A sua edição online rompe mais uma vez as fronteiras que desde o ano passado dificultavam o encontro físico. Ao longo desta semana de Giornate, este blog será reanimado pelo cinema muto, comentando os filmes exibidos diariamente em sua plataforma digital. Interessados, inscrevam-se no link a seguir, e organizem-se para assistir aos programas diários em até 24 horas do seu lançamento, após o que o seu acesso é impossibilitado: https://www.mymovies.it/ondemand/giornate-cinema-muto/.
Jokeren (The Joker/Il Jolly/Na roleta da vida, Georg Jacoby, Dinamarca, 1928)
Os estertores do cinema mudo produziram algumas de suas maiores pérolas. “Jokeren”, obra exibida no primeiro dia do evento online, é exemplo disso. A cidade de Nice, na Riviera francesa, é ali uma de suas personagens primordiais. Em primeiro plano está o seu carnaval, celebérrimo até os anos que antecederam a segunda guerra, cujos desfiles são temática incontornável da cinematografia do princípio do século XX.
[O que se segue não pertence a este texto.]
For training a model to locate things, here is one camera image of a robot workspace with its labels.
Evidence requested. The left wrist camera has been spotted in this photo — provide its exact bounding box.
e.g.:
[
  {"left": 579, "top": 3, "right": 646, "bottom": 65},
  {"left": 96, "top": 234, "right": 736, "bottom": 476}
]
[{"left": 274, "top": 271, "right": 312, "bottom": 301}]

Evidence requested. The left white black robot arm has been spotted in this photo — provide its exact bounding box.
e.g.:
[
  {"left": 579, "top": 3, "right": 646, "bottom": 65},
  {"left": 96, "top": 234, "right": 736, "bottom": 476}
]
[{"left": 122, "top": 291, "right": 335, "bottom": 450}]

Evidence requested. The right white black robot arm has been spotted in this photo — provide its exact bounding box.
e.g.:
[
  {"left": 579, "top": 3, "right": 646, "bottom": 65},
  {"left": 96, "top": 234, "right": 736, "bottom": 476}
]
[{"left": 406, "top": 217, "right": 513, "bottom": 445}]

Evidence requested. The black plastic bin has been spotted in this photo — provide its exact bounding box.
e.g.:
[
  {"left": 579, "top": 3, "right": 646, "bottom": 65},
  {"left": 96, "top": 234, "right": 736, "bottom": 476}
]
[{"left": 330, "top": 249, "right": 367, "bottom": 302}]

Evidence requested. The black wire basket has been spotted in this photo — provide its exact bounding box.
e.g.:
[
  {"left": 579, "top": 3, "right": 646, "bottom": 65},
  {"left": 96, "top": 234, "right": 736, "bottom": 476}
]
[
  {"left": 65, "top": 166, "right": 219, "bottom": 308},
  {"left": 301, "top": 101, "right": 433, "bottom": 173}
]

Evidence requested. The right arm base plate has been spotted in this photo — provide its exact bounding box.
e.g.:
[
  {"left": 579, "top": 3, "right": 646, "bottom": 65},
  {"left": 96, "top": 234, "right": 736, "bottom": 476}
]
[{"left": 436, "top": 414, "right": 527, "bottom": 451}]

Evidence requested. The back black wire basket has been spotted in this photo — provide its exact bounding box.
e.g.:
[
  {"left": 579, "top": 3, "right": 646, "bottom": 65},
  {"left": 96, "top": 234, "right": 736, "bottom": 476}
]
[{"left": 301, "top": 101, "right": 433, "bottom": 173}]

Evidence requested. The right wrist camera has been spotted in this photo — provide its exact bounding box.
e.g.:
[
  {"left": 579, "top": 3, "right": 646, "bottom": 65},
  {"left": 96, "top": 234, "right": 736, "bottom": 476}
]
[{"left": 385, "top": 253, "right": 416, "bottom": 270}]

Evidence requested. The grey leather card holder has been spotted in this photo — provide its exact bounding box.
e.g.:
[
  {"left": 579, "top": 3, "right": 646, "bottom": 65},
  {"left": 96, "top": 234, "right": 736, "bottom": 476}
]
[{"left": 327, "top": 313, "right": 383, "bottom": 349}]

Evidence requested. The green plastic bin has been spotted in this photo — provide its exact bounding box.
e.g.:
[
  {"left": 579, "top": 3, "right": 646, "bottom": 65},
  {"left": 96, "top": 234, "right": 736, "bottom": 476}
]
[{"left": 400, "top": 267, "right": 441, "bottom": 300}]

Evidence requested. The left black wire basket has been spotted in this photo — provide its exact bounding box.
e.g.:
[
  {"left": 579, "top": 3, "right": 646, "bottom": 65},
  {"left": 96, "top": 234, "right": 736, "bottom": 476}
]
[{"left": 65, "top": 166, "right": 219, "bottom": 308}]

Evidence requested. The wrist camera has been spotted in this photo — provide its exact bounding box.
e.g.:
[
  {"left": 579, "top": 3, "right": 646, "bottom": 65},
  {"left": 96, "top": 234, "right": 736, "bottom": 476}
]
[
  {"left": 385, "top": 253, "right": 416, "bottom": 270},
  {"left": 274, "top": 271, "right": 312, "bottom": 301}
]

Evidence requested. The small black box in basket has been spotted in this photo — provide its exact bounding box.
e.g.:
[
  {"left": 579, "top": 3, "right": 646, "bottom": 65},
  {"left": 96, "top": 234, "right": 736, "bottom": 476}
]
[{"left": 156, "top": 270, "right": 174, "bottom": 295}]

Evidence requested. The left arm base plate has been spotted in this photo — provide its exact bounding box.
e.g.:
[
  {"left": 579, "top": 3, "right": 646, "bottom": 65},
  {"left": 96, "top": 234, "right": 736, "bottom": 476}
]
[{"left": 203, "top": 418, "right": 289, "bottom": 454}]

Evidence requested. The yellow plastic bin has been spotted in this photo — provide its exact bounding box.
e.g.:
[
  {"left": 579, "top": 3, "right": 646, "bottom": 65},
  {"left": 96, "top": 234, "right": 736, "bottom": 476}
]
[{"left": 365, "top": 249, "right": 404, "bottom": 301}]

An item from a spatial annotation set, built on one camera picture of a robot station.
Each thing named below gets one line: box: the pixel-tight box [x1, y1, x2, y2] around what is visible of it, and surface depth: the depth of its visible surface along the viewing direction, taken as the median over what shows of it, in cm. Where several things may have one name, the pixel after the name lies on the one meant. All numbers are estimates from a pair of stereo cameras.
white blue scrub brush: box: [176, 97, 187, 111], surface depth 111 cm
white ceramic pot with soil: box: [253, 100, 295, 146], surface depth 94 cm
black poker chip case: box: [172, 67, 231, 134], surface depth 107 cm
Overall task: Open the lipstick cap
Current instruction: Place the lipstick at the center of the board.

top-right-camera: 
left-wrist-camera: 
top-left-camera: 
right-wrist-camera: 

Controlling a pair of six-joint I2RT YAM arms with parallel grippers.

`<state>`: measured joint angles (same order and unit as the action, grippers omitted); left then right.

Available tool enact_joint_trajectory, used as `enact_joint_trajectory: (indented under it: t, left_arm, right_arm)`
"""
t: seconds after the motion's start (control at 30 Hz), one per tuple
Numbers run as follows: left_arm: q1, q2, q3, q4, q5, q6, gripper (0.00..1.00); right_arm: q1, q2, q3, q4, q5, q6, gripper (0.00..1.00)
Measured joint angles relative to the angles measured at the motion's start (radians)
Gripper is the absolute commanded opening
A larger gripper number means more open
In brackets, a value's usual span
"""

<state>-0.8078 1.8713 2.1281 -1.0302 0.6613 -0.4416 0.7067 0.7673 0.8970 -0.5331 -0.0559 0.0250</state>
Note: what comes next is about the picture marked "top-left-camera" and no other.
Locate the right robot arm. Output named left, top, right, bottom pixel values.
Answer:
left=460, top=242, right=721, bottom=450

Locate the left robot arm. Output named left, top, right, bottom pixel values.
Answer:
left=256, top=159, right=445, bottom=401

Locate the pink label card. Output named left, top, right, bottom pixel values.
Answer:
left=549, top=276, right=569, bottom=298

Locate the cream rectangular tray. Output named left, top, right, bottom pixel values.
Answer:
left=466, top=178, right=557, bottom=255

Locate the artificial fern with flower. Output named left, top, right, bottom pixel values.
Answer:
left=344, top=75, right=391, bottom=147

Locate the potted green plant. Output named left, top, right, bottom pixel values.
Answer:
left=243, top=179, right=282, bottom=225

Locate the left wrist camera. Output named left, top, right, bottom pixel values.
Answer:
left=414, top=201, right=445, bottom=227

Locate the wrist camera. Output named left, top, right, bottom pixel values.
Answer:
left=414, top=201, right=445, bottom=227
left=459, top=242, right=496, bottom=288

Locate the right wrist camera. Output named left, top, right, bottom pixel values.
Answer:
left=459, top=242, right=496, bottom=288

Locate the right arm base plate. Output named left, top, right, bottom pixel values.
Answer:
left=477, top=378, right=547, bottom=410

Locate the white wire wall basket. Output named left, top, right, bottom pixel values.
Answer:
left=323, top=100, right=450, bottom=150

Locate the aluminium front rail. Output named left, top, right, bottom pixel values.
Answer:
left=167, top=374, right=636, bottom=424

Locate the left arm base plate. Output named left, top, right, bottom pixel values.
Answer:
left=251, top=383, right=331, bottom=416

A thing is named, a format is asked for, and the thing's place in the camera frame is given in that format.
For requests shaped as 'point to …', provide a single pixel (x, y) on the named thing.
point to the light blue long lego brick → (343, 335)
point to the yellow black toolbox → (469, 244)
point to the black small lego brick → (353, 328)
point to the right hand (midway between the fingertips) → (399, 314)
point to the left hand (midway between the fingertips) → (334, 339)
Porém, Miles é um escroque: sua compleição seca e o bigode escovinha talham-no fisicamente à personagem do vilão. Não bastasse, a abertura da obra apresenta, em seguida ao plano geral da cálida e repleta orla de Nice, o quarto desorganizado e sujo do advogado, verdadeiro covil, onde dormem ele e os convivas da festa passada. Descobrimos, ato contínuo, que o homem deve dinheiro a deus e ao mundo, devido ao seu vício no jogo. Ele encontra em Lady Powder (Renée Héribel), a dama em questão, uma mina de ouro. Descobrimos a jovem a seguir: a ampla vila que ela divide com o marido Herbert (Gabriel Gabrio, do maravilhoso “Les Misérables”, 1925), o pequeno filho e a irmã.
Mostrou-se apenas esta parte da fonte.